*Stored data*:
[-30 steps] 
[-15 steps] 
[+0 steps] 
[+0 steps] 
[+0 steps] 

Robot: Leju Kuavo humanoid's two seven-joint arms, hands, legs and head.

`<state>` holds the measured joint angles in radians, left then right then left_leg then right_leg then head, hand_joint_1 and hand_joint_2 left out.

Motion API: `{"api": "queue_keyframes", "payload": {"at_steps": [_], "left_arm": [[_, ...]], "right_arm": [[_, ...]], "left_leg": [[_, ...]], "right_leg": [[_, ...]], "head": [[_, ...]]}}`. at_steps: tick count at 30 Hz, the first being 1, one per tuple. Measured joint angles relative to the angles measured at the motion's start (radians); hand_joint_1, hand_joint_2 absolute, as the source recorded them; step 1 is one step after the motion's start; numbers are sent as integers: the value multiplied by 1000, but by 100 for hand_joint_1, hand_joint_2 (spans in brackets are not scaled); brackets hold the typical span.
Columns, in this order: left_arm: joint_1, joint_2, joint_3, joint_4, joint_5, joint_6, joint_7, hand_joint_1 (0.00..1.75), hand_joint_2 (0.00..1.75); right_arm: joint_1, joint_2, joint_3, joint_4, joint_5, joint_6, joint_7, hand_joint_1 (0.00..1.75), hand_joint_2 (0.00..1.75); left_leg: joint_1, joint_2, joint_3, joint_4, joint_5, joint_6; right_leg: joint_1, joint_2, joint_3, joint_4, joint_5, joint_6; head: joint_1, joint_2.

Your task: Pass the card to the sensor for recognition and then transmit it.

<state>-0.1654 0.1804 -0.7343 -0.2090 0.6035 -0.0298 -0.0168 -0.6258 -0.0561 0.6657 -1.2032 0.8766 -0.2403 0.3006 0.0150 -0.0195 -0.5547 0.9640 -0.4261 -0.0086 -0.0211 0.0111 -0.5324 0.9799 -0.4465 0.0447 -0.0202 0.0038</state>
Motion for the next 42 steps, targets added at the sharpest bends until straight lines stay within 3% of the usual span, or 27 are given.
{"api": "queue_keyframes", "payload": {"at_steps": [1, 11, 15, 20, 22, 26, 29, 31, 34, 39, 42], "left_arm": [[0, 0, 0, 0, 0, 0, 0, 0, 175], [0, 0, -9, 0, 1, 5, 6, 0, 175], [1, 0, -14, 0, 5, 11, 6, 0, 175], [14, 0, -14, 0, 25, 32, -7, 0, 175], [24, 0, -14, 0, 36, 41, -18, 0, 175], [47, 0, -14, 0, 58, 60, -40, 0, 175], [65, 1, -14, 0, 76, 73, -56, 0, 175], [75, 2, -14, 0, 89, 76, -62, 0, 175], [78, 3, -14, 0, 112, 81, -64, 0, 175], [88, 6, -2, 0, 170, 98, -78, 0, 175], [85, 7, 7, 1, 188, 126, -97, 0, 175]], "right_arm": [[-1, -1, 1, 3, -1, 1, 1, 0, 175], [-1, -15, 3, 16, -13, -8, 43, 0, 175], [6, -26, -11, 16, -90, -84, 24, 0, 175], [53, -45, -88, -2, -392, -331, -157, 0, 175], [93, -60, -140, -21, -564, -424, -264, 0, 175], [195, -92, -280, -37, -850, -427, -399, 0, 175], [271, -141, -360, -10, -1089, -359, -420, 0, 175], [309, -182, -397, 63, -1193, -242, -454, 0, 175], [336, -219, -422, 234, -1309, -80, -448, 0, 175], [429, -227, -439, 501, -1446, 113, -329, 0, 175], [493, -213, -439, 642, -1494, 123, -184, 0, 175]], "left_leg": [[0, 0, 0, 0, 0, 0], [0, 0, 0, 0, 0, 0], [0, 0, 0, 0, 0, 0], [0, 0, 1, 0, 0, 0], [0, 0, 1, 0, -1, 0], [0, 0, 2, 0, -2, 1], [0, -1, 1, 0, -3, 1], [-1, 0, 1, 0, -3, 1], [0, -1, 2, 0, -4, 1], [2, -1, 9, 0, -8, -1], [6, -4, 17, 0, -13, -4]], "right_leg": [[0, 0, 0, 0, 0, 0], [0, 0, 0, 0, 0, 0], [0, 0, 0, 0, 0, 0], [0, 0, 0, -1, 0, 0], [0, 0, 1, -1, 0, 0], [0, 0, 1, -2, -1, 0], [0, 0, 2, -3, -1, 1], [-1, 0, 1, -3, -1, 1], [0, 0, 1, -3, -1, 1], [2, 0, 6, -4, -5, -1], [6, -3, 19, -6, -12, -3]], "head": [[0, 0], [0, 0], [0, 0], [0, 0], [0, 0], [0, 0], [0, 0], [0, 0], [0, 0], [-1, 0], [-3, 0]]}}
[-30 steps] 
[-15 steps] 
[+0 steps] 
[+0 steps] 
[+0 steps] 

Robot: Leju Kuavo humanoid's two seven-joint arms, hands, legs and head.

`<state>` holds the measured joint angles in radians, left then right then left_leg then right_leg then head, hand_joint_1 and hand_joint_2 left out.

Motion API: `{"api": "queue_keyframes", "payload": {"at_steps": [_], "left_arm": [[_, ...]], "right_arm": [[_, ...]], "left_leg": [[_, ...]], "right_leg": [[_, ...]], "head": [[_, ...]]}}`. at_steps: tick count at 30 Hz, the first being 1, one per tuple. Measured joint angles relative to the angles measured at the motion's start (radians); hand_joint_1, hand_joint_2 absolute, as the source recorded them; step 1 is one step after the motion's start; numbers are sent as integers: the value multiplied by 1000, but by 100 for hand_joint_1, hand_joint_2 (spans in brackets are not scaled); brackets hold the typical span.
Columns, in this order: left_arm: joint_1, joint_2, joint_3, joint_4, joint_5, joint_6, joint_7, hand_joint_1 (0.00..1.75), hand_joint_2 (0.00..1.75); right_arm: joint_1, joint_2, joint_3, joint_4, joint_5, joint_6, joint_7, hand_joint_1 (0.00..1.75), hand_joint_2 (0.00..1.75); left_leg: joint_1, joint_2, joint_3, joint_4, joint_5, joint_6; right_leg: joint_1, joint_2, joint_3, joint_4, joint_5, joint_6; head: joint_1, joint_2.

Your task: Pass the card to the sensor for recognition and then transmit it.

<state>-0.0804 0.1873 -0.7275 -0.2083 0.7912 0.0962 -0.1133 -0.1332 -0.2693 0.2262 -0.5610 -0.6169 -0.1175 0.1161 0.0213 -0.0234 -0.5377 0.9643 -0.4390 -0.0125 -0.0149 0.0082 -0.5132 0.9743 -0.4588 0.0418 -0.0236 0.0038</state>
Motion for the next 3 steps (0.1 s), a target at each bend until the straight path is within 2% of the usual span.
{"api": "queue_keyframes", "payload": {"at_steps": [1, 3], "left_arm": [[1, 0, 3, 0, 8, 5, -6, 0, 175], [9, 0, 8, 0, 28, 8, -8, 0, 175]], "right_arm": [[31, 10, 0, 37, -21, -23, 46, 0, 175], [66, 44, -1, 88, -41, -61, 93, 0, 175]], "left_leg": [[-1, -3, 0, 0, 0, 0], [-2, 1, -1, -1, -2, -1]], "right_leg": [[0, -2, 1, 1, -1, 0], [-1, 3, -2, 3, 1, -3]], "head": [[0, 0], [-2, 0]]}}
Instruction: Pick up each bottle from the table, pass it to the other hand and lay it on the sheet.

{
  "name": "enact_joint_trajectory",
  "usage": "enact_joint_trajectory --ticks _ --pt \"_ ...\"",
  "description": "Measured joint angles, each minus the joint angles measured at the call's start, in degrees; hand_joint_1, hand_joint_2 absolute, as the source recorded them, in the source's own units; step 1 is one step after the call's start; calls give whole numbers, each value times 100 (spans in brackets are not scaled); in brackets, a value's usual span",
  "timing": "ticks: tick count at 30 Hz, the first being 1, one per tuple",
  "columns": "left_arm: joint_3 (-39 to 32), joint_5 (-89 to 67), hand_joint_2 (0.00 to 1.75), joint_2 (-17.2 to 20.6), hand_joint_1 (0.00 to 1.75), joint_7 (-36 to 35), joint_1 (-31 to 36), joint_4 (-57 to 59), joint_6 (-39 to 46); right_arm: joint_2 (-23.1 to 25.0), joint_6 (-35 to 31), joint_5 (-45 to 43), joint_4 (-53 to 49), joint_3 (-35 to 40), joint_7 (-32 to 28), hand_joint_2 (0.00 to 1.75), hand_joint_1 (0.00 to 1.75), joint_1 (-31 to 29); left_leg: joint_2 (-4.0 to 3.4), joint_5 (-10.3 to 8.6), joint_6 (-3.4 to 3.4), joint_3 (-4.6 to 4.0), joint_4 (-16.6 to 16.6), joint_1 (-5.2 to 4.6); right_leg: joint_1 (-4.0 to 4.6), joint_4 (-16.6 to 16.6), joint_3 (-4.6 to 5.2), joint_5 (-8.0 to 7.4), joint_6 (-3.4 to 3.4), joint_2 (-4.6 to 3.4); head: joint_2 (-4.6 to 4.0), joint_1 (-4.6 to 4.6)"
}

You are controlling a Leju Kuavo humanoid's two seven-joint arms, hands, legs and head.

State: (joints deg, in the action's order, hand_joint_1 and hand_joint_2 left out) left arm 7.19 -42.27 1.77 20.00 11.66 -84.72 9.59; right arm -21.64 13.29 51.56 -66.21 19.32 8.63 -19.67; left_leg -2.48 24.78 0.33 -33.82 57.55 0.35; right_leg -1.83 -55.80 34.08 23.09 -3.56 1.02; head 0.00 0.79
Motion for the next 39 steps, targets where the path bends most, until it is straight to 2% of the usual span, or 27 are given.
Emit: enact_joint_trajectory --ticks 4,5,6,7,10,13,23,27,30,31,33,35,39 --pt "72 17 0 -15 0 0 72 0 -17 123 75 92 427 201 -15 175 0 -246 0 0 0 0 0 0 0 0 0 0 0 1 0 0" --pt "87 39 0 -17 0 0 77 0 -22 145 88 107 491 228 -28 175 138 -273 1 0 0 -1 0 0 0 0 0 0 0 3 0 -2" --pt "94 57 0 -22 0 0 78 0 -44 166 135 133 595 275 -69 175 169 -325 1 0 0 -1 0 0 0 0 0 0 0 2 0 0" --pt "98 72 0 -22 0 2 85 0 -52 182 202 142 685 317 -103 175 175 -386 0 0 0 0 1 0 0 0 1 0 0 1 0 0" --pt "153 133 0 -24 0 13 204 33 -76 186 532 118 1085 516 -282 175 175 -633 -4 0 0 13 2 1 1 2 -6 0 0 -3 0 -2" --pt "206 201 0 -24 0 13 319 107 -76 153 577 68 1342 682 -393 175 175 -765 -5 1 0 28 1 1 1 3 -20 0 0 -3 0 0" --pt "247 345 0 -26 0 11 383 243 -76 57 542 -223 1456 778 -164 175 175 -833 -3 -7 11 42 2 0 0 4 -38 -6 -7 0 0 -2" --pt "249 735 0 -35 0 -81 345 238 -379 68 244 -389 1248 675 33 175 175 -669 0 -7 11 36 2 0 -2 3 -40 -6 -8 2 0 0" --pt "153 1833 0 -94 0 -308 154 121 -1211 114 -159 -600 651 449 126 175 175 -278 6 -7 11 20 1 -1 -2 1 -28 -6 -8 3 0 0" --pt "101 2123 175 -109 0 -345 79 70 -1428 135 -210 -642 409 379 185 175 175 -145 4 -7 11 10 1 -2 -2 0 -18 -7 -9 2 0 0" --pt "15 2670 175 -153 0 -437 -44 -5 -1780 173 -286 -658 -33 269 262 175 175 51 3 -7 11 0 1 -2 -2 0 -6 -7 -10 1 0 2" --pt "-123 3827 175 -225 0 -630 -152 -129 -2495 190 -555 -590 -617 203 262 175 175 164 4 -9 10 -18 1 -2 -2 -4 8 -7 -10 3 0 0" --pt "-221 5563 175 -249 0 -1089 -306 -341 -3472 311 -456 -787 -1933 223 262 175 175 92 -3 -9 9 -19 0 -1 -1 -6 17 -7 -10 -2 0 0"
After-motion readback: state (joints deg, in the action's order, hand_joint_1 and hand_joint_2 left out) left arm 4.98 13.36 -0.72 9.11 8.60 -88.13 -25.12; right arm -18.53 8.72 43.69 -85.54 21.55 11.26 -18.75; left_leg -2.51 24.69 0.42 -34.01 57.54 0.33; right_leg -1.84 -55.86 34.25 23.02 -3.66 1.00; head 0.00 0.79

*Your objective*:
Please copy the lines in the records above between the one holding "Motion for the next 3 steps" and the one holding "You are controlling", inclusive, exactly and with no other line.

*Solution to this task*:
Motion for the next 3 steps (0.1 s), a target at each bend until the straight path is within 2% of the usual span.
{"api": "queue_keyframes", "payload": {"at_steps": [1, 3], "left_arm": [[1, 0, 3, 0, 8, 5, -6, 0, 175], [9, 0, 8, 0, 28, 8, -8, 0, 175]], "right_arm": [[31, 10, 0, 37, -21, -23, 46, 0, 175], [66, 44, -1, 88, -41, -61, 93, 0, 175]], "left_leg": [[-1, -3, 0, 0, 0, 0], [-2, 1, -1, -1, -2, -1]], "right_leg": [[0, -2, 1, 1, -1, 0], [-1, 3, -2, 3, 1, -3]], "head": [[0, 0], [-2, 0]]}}
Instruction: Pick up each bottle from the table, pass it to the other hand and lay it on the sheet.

{
  "name": "enact_joint_trajectory",
  "usage": "enact_joint_trajectory --ticks _ --pt \"_ ...\"",
  "description": "Measured joint angles, each minus the joint angles measured at the call's start, in degrees; hand_joint_1, hand_joint_2 absolute, as the source recorded them, in the source's own units; step 1 is one step after the call's start; calls give whole numbers, each value times 100 (spans in brackets are not scaled); in brackets, a value's usual span",
  "timing": "ticks: tick count at 30 Hz, the first being 1, one per tuple",
  "columns": "left_arm: joint_3 (-39 to 32), joint_5 (-89 to 67), hand_joint_2 (0.00 to 1.75), joint_2 (-17.2 to 20.6), hand_joint_1 (0.00 to 1.75), joint_7 (-36 to 35), joint_1 (-31 to 36), joint_4 (-57 to 59), joint_6 (-39 to 46); right_arm: joint_2 (-23.1 to 25.0), joint_6 (-35 to 31), joint_5 (-45 to 43), joint_4 (-53 to 49), joint_3 (-35 to 40), joint_7 (-32 to 28), hand_joint_2 (0.00 to 1.75), hand_joint_1 (0.00 to 1.75), joint_1 (-31 to 29); left_leg: joint_2 (-4.0 to 3.4), joint_5 (-10.3 to 8.6), joint_6 (-3.4 to 3.4), joint_3 (-4.6 to 4.0), joint_4 (-16.6 to 16.6), joint_1 (-5.2 to 4.6); right_leg: joint_1 (-4.0 to 4.6), joint_4 (-16.6 to 16.6), joint_3 (-4.6 to 5.2), joint_5 (-8.0 to 7.4), joint_6 (-3.4 to 3.4), joint_2 (-4.6 to 3.4); head: joint_2 (-4.6 to 4.0), joint_1 (-4.6 to 4.6)"
}

You are controlling a Leju Kuavo humanoid's two seven-joint arms, hands, legs and head.

Work on this exercise is finished, so nothing remains.